▶ _THE TASK_
Copy all the lines below without altering anything.

(Data records)
BEGIN

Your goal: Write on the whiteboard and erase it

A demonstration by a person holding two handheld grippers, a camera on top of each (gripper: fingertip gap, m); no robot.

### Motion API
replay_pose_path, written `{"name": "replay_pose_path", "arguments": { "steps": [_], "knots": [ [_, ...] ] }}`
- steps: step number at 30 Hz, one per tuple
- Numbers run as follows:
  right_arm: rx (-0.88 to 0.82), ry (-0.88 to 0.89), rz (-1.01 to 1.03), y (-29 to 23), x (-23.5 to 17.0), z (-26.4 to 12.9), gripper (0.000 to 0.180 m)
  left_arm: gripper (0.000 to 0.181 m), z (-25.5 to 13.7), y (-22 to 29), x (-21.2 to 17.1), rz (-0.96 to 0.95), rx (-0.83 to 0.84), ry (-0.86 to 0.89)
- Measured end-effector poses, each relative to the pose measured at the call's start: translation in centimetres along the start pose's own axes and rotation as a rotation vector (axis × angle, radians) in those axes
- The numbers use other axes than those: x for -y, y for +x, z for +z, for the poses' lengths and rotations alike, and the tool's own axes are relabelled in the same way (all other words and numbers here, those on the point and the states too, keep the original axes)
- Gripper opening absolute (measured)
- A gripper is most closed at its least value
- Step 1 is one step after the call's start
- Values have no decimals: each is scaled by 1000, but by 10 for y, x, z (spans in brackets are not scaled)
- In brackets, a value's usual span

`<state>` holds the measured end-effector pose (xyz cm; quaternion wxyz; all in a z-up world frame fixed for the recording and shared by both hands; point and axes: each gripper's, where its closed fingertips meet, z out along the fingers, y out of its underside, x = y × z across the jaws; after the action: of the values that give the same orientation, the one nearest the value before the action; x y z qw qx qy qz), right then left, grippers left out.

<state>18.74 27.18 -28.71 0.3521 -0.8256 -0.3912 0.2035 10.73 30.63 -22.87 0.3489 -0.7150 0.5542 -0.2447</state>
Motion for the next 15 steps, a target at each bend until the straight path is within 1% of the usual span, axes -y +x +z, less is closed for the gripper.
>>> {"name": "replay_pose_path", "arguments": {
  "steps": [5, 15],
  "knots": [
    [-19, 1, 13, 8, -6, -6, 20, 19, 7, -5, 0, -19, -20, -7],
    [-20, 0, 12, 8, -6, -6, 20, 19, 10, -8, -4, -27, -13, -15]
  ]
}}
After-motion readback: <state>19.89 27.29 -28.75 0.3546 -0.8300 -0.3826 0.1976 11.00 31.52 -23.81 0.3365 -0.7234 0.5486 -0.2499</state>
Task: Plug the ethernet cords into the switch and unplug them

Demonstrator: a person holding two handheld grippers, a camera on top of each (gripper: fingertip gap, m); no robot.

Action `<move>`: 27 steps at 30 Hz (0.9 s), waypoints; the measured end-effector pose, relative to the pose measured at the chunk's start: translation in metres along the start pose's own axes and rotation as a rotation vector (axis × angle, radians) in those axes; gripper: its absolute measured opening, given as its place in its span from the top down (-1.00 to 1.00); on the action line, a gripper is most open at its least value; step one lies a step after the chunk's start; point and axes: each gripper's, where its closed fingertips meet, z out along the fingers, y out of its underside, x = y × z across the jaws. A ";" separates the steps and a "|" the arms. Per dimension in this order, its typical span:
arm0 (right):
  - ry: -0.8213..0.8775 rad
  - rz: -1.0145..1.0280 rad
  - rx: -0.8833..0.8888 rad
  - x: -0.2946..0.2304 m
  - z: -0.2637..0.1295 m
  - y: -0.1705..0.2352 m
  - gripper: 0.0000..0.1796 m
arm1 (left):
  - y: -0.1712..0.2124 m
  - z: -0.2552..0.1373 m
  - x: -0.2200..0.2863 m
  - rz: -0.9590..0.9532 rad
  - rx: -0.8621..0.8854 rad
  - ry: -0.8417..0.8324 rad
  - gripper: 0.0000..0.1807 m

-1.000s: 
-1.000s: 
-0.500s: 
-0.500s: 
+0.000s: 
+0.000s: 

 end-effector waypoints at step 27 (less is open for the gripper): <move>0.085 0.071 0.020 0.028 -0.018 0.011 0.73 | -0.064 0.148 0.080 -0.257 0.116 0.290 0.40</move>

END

▶ _RESPONSE TO THIS TASK_
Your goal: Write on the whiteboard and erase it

A demonstration by a person holding two handheld grippers, a camera on top of each (gripper: fingertip gap, m); no robot.

### Motion API
replay_pose_path, written `{"name": "replay_pose_path", "arguments": { "steps": [_], "knots": [ [_, ...] ] }}`
- steps: step number at 30 Hz, one per tuple
- Numbers run as follows:
  right_arm: rx (-0.88 to 0.82), ry (-0.88 to 0.89), rz (-1.01 to 1.03), y (-29 to 23), x (-23.5 to 17.0), z (-26.4 to 12.9), gripper (0.000 to 0.180 m)
  left_arm: gripper (0.000 to 0.181 m), z (-25.5 to 13.7), y (-22 to 29), x (-21.2 to 17.1), rz (-0.96 to 0.95), rx (-0.83 to 0.84), ry (-0.86 to 0.89)
- Measured end-effector poses, each relative to the pose measured at the call's start: translation in centimetres along the start pose's own axes and rotation as a rotation vector (axis × angle, radians) in those axes
- The numbers use other axes than those: x for -y, y for +x, z for +z, for the poses' lengths and rotations alike, and the tool's own axes are relabelled in the same way (all other words and numbers here, those on the point and the states too, keep the original axes)
- Gripper opening absolute (measured)
- A gripper is most closed at its least value
- Step 1 is one step after the call's start
- Values have no decimals: each is scaled by 1000, but by 10 for y, x, z (spans in brackets are not scaled)
- In brackets, a value's usual span

`<state>` holds the measured end-effector pose (xyz cm; quaternion wxyz; all in a z-up world frame fixed for the recording and shared by both hands; point and axes: each gripper's, where its closed fingertips meet, z out along the fingers, y out of its underside, x = y × z across the jaws; after the action: of the values that give the same orientation, the one nearest the value before the action; x y z qw qx qy qz), right then left, grippers left out.

<state>18.74 27.18 -28.71 0.3521 -0.8256 -0.3912 0.2035 10.73 30.63 -22.87 0.3489 -0.7150 0.5542 -0.2447</state>
Motion for the next 15 steps, a target at each bend until the straight path is within 1% of the usual span, axes -y +x +z, less is closed for the gripper.
>>> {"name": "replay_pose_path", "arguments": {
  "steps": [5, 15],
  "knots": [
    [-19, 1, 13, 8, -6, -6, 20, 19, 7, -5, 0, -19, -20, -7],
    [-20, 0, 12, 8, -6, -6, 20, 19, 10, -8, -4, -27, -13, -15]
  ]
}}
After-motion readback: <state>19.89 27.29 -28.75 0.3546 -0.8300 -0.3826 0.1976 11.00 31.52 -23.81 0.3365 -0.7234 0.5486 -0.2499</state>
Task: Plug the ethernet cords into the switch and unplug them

Demonstrator: a person holding two handheld grippers, a camera on top of each (gripper: fingertip gap, m); no robot.

Action `<move>`: 27 steps at 30 Hz (0.9 s), waypoints; the measured end-effector pose, relative to the pose measured at the chunk's start: translation in metres along the start pose's own axes and rotation as a rotation vector (axis × angle, radians) in those axes; gripper: its absolute measured opening, given as its place in its span from the top down (-1.00 to 1.00); on the action line, a gripper is most open at its least value; step one lies a step after the chunk's start; point and axes: each gripper's, where its closed fingertips meet, z out along the fingers, y out of its underside, x = y × z across the jaws. A ";" separates the steps and a "|" the arms. Per dimension in this order, its typical span:
arm0 (right):
  - ry: -0.8213..0.8775 rad
  - rz: -1.0145..1.0280 rad
  - rx: -0.8833..0.8888 rad
  - x: -0.2946..0.2304 m
  - z: -0.2637..0.1295 m
  - y: -0.1705..0.2352 m
  - gripper: 0.0000..0.1796 m
arm1 (left):
  - y: -0.1712..0.2124 m
  - z: -0.2552..0.1373 m
  - x: -0.2200..0.2863 m
  - rz: -0.9590..0.9532 rad
  - rx: -0.8621..0.8854 rad
  - ry: -0.8417..0.8324 rad
  - gripper: 0.0000..0.1807 m

-1.000s: 
-1.000s: 
-0.500s: 
-0.500s: 
+0.000s: 
+0.000s: 

 end-effector waypoints at step 27 (less is open for the gripper): <move>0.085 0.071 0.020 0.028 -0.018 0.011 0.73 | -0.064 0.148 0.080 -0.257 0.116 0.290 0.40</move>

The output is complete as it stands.